# Regulatory Compliance Category > National Credit Act Forum >  Templates for demand letters

## Margaret D

Hi,

Can anyone tell me where I can find templates for all the basic letters that you are required to send out to the debtors. Eg. Section 129 letter etc.

Thanks!

----------


## enyaw

Hi, you could probably get them off ACTS ONLINE - google it alternatively, when I have some time I can scan and e-mail them to you, having recently attended and passed the course for Debt Counsellors, you could try the NCR website too...
Regards,
Wayne

----------

Dave A (29-Jul-08)

----------


## Honeyman

I use this format for the Letter of Demand (complies with section 129).  This should allow the next step to be legal action.  Hope it helps:  

I demand from you immediate payment of the sum of RXX XXX, being in respect of _____________________________________ for [service or goods rendered], but which you have to date failed, neglected or refused to pay.  

In terms of the National Credit Act N0 34 of 2005, I am obliged to advise you, as per the requirements of section 129(1) of the said Act, that you may approach for guidance a debt counsellor, alternative dispute resolution agent, consumer court or ombud with jurisdiction, with the intent that the parties resolve any dispute under the agreement or develop and agree on a plan to bring the payments under the agreement up to date.  
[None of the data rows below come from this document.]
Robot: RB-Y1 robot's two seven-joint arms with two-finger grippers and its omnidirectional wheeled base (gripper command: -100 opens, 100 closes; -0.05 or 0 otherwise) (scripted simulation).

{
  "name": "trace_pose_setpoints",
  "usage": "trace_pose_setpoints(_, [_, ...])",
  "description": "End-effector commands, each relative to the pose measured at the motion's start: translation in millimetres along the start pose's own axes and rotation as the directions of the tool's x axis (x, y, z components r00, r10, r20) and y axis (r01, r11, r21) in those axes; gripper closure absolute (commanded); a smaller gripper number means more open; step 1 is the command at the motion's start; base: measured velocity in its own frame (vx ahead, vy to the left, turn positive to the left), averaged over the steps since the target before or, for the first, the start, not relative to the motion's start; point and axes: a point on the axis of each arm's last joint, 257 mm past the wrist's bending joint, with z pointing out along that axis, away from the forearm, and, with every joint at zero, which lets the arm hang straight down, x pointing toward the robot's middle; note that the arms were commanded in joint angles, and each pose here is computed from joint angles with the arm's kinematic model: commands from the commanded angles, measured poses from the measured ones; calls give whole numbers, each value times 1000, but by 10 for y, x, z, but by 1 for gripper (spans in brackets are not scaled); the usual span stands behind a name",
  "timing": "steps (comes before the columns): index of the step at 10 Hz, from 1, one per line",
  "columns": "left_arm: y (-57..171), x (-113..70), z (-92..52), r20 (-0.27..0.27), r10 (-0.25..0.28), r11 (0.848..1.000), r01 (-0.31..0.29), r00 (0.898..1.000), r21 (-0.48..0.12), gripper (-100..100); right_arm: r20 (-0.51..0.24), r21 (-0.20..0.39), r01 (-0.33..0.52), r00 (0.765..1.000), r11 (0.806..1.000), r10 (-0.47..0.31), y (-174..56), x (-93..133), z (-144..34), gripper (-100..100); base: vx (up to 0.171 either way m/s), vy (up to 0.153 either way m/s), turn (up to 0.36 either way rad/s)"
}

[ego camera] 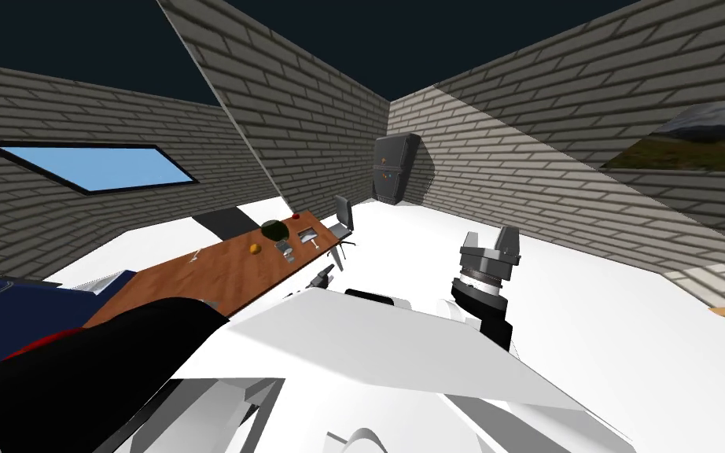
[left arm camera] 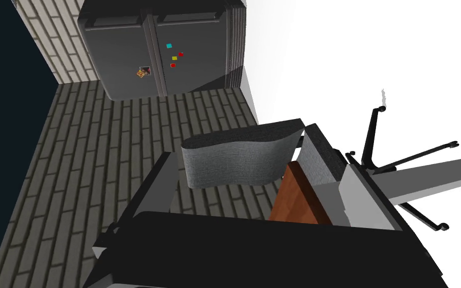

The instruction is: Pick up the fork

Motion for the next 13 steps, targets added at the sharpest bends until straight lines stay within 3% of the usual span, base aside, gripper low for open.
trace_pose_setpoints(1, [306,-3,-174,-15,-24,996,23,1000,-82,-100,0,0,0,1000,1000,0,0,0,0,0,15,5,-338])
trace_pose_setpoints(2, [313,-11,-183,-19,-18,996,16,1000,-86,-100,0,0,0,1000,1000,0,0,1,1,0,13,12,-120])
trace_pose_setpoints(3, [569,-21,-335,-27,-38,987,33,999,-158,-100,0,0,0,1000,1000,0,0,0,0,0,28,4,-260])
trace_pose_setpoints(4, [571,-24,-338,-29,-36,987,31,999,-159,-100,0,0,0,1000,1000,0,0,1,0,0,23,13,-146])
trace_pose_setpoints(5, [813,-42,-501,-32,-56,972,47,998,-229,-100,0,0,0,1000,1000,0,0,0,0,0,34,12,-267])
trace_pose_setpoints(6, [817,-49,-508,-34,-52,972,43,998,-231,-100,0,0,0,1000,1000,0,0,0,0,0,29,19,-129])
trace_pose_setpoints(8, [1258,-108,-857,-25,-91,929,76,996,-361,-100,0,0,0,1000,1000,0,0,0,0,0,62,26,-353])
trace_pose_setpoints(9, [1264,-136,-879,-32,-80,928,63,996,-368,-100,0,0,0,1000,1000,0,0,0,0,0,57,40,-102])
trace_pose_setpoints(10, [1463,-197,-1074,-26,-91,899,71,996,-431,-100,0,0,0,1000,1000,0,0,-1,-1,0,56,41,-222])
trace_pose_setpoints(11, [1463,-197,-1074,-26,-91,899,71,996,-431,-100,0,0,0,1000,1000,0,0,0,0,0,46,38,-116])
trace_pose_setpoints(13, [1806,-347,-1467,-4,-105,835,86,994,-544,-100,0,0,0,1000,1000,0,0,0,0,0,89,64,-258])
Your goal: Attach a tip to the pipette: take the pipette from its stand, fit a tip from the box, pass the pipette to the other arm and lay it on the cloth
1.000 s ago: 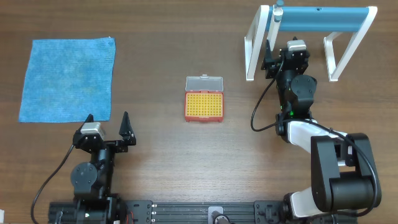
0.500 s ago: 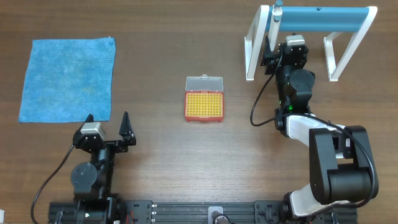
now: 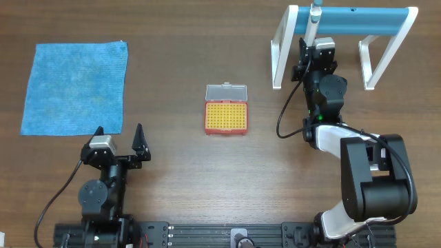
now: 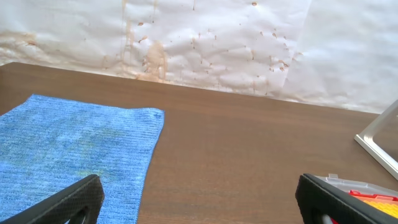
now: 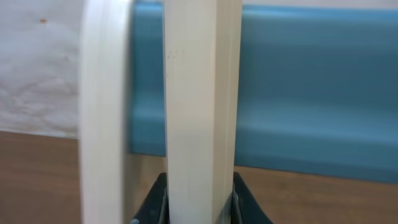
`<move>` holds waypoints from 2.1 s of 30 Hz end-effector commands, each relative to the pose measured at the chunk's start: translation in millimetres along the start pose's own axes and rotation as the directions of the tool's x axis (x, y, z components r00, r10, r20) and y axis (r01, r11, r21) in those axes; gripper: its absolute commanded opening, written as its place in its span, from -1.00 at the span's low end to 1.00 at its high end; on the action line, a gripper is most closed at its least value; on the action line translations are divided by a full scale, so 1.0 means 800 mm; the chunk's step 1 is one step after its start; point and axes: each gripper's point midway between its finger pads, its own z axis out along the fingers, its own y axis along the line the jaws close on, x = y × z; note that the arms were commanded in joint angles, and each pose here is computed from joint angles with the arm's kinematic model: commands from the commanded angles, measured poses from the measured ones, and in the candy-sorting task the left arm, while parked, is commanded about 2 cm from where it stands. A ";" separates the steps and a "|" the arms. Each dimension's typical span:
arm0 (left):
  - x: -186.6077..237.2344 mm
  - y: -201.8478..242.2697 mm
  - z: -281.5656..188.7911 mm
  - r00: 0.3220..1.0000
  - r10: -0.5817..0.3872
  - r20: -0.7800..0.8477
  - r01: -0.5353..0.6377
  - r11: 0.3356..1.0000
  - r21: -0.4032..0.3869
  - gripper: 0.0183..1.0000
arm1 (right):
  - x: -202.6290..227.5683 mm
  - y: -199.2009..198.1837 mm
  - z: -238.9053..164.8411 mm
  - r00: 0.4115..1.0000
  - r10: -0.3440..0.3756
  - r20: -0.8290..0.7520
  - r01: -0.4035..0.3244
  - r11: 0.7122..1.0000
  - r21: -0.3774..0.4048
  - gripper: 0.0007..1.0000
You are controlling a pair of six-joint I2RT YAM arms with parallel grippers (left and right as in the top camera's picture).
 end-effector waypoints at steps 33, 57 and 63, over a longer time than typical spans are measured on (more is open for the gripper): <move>0.001 0.002 0.000 1.000 0.009 0.000 -0.009 1.000 -0.007 1.00 | -0.084 0.184 -0.127 0.947 0.283 0.150 -0.171 0.842 -0.511 -0.84; 0.001 0.002 0.000 1.000 0.009 0.000 -0.009 1.000 -0.007 0.99 | -0.007 0.304 -0.094 0.969 0.248 -0.016 -0.201 0.740 -0.642 -0.84; 0.001 0.002 0.000 1.000 0.009 0.000 -0.009 1.000 -0.007 0.99 | 0.010 0.310 -0.094 0.971 0.234 -0.044 -0.206 0.737 -0.643 -0.84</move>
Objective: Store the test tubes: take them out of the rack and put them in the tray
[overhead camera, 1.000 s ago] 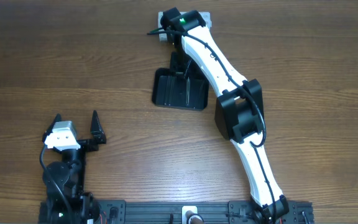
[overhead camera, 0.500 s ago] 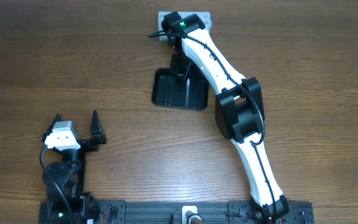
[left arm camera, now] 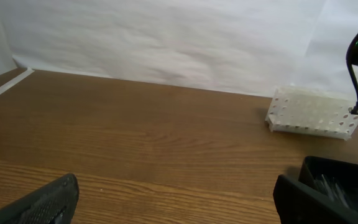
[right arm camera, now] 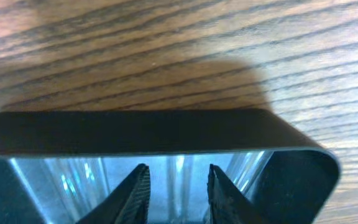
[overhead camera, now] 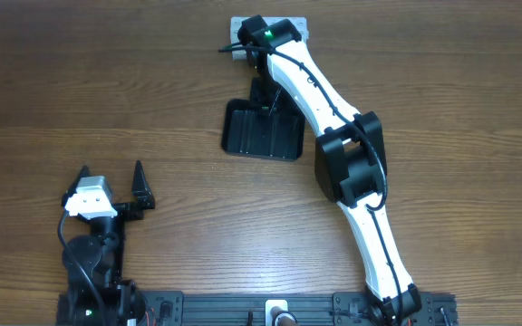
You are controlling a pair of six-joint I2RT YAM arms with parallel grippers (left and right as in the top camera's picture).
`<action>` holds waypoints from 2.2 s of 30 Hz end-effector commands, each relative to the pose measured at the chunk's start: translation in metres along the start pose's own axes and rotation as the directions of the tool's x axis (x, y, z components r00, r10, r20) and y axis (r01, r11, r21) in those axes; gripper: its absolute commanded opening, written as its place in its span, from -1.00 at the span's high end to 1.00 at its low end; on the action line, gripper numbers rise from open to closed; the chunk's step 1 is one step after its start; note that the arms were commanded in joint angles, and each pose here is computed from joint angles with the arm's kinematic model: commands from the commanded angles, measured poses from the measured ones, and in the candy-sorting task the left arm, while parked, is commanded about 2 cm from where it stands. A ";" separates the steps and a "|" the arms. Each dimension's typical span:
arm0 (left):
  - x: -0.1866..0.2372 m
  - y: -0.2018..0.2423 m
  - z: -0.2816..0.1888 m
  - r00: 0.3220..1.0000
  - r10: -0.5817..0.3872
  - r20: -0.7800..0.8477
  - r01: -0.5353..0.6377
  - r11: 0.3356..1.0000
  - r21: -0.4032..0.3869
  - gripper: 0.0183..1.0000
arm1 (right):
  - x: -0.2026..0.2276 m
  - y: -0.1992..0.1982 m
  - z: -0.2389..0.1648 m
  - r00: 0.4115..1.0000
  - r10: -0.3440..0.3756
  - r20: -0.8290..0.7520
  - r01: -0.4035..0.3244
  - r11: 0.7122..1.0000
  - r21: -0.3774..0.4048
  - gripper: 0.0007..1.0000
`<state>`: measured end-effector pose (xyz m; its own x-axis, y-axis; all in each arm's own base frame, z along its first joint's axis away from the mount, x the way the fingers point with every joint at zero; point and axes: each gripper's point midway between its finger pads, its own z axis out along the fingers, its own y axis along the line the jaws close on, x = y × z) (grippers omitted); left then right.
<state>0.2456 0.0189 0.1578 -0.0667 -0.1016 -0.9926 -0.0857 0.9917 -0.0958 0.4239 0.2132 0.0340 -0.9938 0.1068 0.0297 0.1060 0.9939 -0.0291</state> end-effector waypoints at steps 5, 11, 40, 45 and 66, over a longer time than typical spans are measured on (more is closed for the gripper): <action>0.001 -0.001 0.000 1.000 0.011 0.000 -0.011 1.000 0.006 -0.99 | -0.009 -0.034 -0.146 0.952 -0.119 0.283 0.145 0.987 -0.072 -0.01; 0.001 -0.001 0.000 1.000 0.011 0.000 -0.011 1.000 0.006 -1.00 | 0.000 -0.087 -0.217 0.883 -0.201 0.424 0.202 0.978 0.044 -0.62; 0.001 -0.001 0.000 1.000 0.011 0.000 -0.011 1.000 0.006 -0.99 | 0.132 -0.247 -0.233 0.479 0.019 0.878 -0.049 0.999 0.005 -0.98; 0.001 -0.001 0.000 1.000 0.011 0.000 -0.011 1.000 0.006 -0.99 | 0.110 -0.260 -0.217 0.195 0.084 0.977 -0.103 0.993 -0.064 -0.98; 0.001 -0.001 0.000 1.000 0.011 0.000 -0.011 1.000 0.006 -0.99 | 0.129 -0.270 -0.164 -0.174 0.135 0.975 -0.102 0.983 -0.155 -0.99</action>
<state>0.2456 0.0189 0.1577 -0.0671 -0.1016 -0.9926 -0.0857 0.9917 -0.0958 0.2787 -0.0359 0.2131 0.1548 0.0975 -0.9831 0.2054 0.9702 0.1286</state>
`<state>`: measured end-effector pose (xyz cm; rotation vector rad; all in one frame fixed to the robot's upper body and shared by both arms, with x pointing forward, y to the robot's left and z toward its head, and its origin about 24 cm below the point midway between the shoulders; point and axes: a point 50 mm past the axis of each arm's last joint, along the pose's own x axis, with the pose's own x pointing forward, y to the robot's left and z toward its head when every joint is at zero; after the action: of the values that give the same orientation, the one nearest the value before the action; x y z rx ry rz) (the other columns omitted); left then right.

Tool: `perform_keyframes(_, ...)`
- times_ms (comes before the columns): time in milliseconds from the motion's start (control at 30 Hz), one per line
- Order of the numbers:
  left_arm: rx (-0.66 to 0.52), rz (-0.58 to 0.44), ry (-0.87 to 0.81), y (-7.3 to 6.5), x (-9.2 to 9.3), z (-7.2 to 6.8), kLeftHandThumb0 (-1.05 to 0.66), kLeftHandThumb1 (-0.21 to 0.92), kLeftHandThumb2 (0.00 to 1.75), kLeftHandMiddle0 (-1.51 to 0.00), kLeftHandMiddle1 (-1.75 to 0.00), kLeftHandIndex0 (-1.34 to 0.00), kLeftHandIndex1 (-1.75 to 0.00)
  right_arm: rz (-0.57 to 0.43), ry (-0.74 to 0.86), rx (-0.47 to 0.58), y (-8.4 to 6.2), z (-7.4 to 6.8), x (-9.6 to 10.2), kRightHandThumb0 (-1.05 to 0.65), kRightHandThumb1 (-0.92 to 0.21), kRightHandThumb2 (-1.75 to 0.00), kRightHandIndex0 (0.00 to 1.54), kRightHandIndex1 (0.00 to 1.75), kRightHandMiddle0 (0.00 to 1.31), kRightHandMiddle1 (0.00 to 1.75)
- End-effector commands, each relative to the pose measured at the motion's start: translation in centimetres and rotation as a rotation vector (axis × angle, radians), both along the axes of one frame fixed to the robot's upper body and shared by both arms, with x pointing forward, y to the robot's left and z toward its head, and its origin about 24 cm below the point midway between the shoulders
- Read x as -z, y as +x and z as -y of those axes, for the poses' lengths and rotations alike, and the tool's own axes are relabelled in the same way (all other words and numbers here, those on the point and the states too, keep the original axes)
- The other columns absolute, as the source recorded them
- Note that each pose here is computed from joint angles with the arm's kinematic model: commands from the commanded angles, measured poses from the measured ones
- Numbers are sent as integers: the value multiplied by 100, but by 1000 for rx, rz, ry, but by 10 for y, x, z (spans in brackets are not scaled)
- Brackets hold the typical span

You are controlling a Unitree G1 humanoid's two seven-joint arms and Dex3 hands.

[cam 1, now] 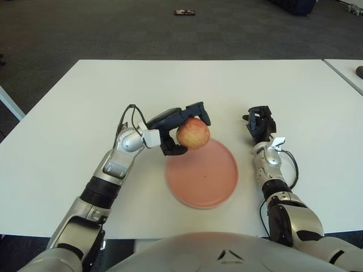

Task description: Put the apple into the plate.

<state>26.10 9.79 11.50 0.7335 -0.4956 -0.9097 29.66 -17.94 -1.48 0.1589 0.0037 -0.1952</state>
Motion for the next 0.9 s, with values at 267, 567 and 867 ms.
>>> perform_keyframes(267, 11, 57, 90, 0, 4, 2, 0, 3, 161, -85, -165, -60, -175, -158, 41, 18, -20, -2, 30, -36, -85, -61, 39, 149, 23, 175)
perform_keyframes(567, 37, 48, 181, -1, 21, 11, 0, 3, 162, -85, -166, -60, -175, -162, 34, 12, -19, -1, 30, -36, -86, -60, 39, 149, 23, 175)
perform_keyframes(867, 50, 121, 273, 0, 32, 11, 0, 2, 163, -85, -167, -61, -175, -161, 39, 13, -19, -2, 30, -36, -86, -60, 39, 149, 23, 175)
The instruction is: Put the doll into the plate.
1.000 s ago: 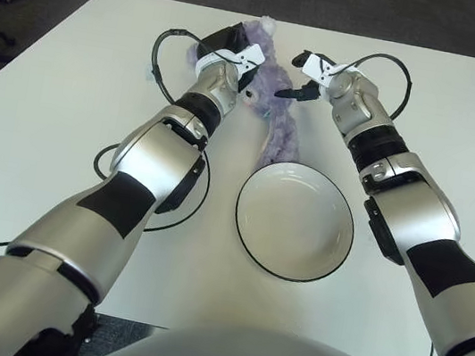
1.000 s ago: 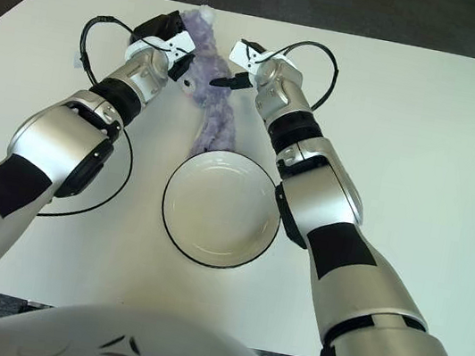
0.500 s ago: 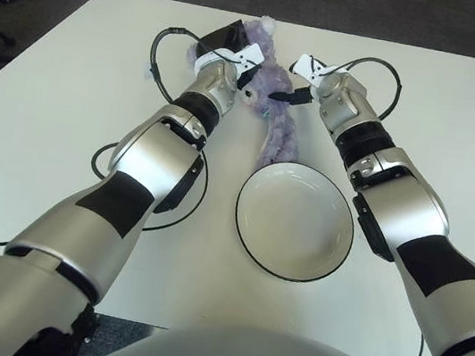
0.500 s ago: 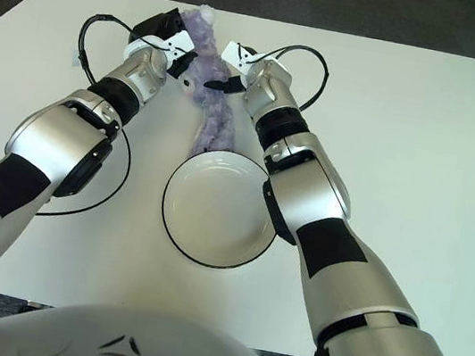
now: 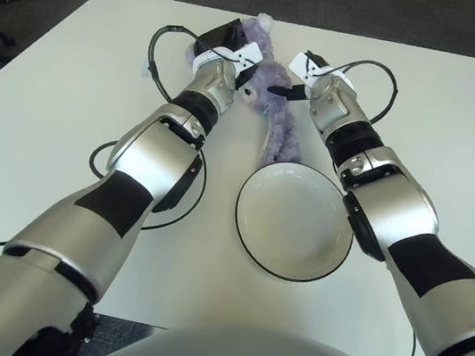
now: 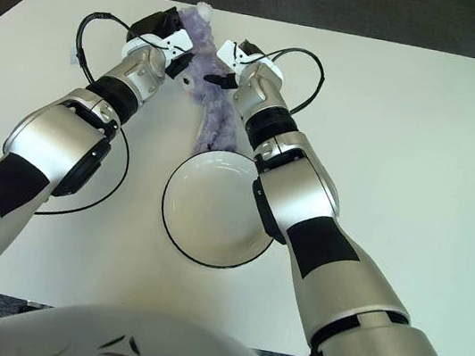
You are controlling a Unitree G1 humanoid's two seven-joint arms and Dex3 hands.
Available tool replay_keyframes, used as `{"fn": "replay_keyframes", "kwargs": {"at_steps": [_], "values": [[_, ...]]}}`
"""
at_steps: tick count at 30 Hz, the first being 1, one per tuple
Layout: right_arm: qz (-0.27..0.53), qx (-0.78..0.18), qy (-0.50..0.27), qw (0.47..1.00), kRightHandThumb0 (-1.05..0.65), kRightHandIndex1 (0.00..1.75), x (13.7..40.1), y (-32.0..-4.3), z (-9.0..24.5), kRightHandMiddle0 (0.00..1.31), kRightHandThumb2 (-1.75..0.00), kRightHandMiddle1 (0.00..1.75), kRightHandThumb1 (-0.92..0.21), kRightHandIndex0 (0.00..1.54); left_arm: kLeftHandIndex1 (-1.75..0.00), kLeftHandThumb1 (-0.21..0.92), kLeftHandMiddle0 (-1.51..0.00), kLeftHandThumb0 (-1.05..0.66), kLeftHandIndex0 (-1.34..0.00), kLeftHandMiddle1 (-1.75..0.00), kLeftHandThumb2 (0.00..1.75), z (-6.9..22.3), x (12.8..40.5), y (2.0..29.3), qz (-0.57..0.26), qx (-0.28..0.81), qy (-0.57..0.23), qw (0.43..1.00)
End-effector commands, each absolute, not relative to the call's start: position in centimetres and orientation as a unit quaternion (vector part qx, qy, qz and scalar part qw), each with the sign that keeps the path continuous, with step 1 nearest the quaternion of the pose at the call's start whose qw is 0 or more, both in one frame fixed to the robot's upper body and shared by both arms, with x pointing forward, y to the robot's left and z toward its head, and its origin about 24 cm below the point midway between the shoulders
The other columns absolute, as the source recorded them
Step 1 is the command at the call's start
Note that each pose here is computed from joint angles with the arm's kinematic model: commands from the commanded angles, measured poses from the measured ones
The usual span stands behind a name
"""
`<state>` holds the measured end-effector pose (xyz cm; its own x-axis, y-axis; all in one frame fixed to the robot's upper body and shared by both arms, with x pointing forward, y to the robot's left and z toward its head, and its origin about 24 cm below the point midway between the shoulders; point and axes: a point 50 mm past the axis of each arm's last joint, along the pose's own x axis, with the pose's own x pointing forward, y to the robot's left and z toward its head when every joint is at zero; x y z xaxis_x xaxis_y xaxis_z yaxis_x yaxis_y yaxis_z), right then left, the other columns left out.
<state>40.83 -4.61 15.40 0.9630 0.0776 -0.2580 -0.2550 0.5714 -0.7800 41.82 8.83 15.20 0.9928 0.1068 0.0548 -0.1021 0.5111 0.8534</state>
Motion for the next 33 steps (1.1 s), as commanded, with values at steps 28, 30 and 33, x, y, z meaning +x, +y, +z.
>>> {"fn": "replay_keyframes", "kwargs": {"at_steps": [28, 30, 33], "values": [[0.06, -0.381, 0.117, 0.915, -0.9, 1.07, 40.8, -5.2, 13.7, 0.0, -0.39, 0.12, -0.75, 0.28, -1.37, 0.16, -0.74, 0.0, -0.71, -1.75, 1.38, 16.7, 42.1, 8.8, 0.067, 0.497, -0.005, 0.865], [0.058, -0.383, 0.115, 0.915, -0.93, 1.07, 40.8, -5.1, 13.7, 0.0, -0.38, 0.11, -0.76, 0.26, -1.36, 0.17, -0.73, 0.0, -0.71, -1.75, 1.37, 16.7, 42.1, 8.8, 0.066, 0.498, -0.003, 0.865], [0.056, -0.38, 0.113, 0.916, -0.96, 1.09, 40.7, -5.1, 13.6, 0.0, -0.34, 0.09, -0.78, 0.22, -1.36, 0.21, -0.7, 0.0, -0.69, -1.74, 1.32, 16.8, 42.1, 8.8, 0.064, 0.498, 0.0, 0.865]]}}
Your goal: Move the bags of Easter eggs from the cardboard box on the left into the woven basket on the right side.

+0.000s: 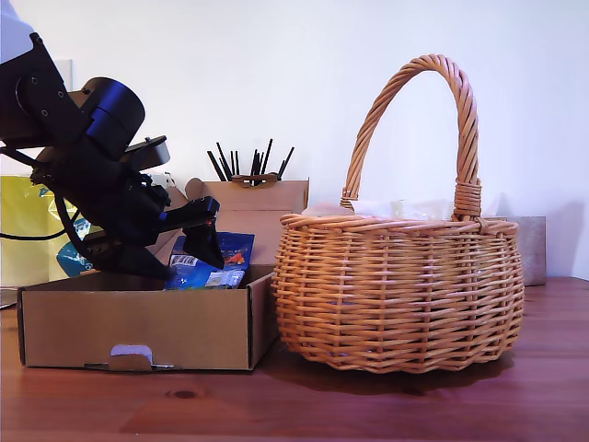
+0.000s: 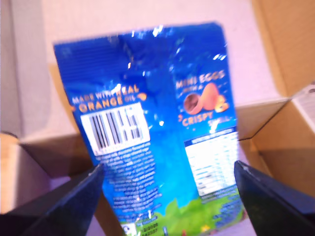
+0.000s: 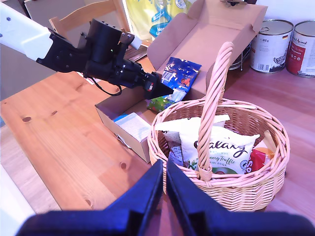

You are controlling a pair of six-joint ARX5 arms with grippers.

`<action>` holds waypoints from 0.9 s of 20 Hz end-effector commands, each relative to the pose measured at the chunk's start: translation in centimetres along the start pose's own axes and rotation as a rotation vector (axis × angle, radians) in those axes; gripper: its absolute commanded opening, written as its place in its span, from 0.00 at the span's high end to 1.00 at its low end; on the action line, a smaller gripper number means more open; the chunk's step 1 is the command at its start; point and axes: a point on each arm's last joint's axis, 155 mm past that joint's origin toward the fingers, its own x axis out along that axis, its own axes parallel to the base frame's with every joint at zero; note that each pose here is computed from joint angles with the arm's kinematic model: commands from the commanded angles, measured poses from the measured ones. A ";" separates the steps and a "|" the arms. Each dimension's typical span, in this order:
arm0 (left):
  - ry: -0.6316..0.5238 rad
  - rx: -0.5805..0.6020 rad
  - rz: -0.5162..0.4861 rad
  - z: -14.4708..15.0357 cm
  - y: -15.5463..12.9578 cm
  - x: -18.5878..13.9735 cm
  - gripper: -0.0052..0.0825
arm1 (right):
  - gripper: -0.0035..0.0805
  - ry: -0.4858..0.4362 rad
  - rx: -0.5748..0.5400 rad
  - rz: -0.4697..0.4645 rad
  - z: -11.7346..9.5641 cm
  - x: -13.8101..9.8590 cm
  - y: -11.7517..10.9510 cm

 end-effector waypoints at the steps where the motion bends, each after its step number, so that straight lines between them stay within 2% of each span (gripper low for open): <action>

If you do not advise that you will avail yourself of one of these options and fail to pay RX XXX at my offices within ten (10) days of the date hereof, summons will be issued against you for recovery thereof without further notice.

Yours faithfully

----------

Dave A (05-May-09)

----------


## TanyaT

> Hi, you could probably get them off ACTS ONLINE - google it alternatively, when I have some time I can scan and e-mail them to you, having recently attended and passed the course for Debt Counsellors, you could try the NCR website too...
> Regards,
> Wayne


Could you please assist e in a template section 129 letter aswell as a template for a business report _i am doing a debt recovery course and need dome help!-email tanyathompson@wfs.co.za

----------


## Moipone81

Hi 
Did you manage to get the template? I also need it urgently for a work assignment.

----------